**Exercise aim:** Below are records; copy every line in them that holds the word "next".

**Exercise input:**
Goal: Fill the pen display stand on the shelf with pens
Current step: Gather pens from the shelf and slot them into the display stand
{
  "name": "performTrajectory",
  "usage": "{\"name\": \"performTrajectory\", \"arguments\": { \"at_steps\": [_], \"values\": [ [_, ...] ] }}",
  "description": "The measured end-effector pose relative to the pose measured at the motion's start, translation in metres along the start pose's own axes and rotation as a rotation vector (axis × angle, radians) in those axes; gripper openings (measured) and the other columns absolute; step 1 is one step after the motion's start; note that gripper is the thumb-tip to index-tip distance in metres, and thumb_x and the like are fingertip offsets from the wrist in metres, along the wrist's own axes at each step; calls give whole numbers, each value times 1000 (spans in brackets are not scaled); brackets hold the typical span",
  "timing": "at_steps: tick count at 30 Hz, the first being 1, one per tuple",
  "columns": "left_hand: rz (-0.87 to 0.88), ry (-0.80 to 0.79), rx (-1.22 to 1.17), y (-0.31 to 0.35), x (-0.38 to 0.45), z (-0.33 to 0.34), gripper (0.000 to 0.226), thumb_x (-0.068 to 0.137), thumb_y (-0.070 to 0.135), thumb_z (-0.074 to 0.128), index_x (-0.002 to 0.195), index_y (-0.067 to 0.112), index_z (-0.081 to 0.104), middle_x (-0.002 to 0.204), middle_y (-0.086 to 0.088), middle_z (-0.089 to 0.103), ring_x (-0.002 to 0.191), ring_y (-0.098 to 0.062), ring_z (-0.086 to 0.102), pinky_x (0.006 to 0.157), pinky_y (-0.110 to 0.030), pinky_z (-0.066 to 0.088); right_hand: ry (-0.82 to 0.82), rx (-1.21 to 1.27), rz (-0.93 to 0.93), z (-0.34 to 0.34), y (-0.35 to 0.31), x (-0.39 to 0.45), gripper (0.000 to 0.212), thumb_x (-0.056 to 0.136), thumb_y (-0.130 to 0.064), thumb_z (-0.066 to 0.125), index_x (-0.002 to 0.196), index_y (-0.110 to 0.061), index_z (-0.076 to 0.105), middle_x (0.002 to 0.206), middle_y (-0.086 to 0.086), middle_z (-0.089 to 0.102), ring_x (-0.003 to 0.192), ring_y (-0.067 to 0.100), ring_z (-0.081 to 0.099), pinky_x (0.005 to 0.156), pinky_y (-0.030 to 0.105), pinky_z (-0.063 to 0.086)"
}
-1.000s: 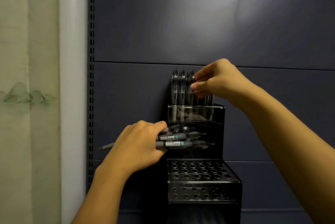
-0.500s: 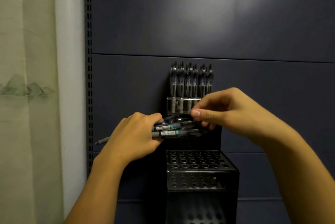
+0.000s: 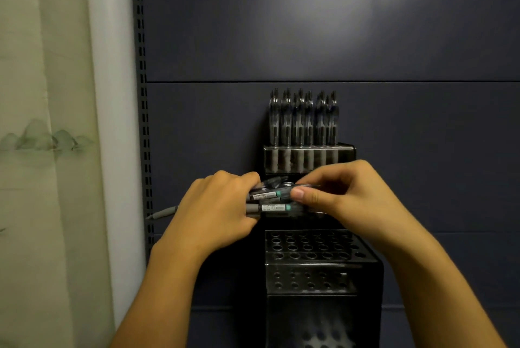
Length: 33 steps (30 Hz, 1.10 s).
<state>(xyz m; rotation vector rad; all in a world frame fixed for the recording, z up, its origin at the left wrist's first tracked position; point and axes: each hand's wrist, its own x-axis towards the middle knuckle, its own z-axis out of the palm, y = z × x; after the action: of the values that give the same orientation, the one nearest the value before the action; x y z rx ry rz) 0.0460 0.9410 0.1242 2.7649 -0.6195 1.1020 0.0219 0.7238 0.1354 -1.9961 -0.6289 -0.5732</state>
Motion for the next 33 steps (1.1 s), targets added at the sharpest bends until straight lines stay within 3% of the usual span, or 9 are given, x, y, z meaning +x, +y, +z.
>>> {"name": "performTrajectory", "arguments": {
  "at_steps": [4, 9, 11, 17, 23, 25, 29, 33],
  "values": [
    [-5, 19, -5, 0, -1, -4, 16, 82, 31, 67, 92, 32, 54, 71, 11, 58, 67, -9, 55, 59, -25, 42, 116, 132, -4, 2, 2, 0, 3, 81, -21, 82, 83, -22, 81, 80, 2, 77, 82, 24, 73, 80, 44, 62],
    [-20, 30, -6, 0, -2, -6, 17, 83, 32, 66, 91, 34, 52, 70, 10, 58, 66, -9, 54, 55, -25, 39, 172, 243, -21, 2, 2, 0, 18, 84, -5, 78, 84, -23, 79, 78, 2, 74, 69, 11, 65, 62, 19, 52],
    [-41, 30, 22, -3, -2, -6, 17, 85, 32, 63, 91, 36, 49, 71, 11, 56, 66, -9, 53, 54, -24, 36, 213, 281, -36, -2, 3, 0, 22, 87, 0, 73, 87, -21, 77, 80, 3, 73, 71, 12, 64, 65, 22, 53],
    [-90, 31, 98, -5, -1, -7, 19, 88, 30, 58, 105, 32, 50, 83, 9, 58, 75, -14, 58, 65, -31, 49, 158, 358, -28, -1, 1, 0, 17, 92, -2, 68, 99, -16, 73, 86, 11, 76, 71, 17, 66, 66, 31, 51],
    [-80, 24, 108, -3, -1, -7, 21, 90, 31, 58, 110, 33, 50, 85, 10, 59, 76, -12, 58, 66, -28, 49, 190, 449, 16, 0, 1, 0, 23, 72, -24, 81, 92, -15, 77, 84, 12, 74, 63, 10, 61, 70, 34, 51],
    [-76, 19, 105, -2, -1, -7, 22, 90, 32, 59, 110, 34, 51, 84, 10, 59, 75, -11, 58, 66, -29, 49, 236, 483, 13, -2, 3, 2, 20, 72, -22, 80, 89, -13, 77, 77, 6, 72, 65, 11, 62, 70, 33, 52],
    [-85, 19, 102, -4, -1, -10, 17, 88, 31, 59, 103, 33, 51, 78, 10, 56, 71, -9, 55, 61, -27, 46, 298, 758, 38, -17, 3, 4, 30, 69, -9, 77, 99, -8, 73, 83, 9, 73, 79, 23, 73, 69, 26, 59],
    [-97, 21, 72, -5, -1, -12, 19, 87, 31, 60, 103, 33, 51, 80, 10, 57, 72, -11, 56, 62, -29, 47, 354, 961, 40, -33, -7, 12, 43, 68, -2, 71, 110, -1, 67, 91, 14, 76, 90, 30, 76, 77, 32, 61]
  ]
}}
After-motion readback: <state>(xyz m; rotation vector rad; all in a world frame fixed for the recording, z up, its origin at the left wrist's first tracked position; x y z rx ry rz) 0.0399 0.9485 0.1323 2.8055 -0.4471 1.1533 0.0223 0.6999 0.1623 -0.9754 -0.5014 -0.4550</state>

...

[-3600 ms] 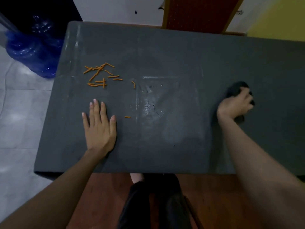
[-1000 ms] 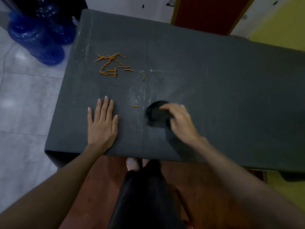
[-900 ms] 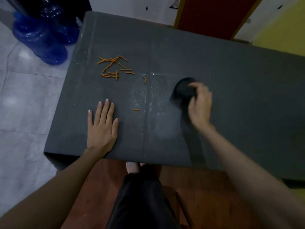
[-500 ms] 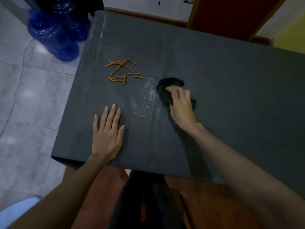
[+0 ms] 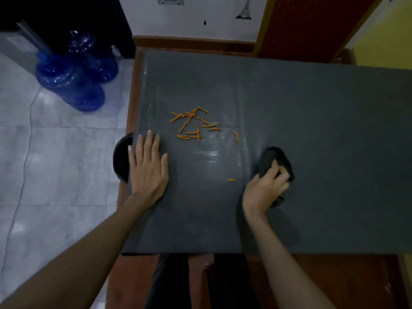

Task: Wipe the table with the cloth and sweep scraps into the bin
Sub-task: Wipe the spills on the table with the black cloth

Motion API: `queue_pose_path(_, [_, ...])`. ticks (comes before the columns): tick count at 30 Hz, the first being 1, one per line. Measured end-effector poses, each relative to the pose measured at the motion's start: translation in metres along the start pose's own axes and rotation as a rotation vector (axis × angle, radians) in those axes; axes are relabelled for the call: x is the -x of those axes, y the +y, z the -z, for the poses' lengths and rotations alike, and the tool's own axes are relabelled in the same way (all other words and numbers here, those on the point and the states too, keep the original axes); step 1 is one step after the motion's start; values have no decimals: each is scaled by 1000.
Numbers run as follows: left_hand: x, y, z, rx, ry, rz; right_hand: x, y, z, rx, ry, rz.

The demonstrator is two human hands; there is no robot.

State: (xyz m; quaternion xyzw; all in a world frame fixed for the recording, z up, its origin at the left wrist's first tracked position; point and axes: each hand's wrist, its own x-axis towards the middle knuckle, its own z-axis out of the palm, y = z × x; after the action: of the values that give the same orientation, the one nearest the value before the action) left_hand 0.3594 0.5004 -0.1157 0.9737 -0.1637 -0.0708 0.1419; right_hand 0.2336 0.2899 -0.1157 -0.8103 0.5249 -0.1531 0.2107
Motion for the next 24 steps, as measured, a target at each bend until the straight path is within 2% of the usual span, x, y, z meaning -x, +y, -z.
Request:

**Task solution:**
Motion for the next 33 steps (1.1 s), targets added at the sharpest bends until straight lines stay within 3% of the usual span, or 9 are given, x, y, z meaning +x, +y, +z.
Motion for the next 24 steps, as measured, a target at each bend until the straight path is within 2% of the usual span, x, y, z meaning -x, +y, -z.

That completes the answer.